All the chapters follow the same format. They begin by describing a trip to somewhere in the area they intend to anatomize. Then comes the long exposition, invariably lively as well as informative, of the state’s rise and fall. Finally Davies muses on how and why it failed, often slightly sadly because he’s no moralist but rather a historical polymath with a whimsical taste for poetry and for abandoned loyalties.
It’s no accident that Davies is a Welsh name. Wales, with its long land border and small population, is likely to be the last part of the UK to secede, leaving England to welter in its abandoned factories and class-ridden population, still maintaining the old divisions among the ruins —is your house detached or semi-detached, do you eat butter or margarine? — plus no-doubt some newer ones.
Ssovereigns aplenty
But melancholy isn’t Davies’s style. Rather, he’s an enthusiast for almost everyone who comes within his purview — Poles, Prussians, Estonians, Irishmen — and this is probably because he doesn’t really view them as coming under these headings at all. Instead, they’re inhabitants of this valley or that, poor people as often as not whose ancestors have had to bow down to a wide variety of sovereigns, and sometimes to die defending dynasties to which they owe nothing substantial, merely confusing them, as they have been deliberately led to do, with their homeland, under slogans such as “king and country”.
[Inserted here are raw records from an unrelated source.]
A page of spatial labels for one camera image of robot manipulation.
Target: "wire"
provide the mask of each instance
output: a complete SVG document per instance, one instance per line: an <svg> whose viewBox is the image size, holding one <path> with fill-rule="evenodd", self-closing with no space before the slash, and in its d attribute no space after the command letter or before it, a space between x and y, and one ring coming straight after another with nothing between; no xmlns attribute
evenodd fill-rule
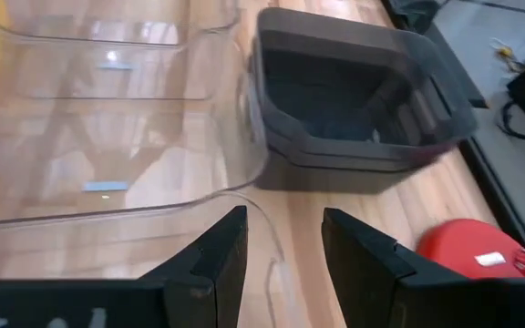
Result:
<svg viewBox="0 0 525 328"><path fill-rule="evenodd" d="M515 101L510 100L509 102L504 105L500 112L501 112L501 125L496 124L498 128L505 134L507 134L510 137L518 138L521 140L525 140L525 134L516 132L511 128L511 108L516 104Z"/></svg>

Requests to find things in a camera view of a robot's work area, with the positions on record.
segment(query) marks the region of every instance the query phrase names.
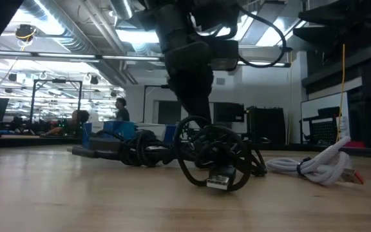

All Davies’ chapters are revelations, but in this context none more so than the one on the Duchy of Saxe-Coburg-Gotha, birthplace of Queen Victoria’s spouse Albert, and hence producing the direct ancestors of the current UK royal family, already deeply Germanic in its antecedents. “Most of their subjects do not know,” Davies writes, “that [Princess Diana] was the very first person of primarily English descent who” (in the last 300 years) “ever came near the British throne”. It’s a rare instance of an almost spiteful note afflicting the author. I’d prefer to see the UK royals in a different light, that of immigrants, and call them the most spectacularly successful of all recent arrivals.
I can, nevertheless, recommend this book almost unreservedly. It’s granted me hours of fantastic reading. As for general reasons why states fail, a concluding chapter on the subject comes to no conclusion. Instead, it quotes Rousseau. “If Sparta and Rome perished, what state can hope to last for ever?”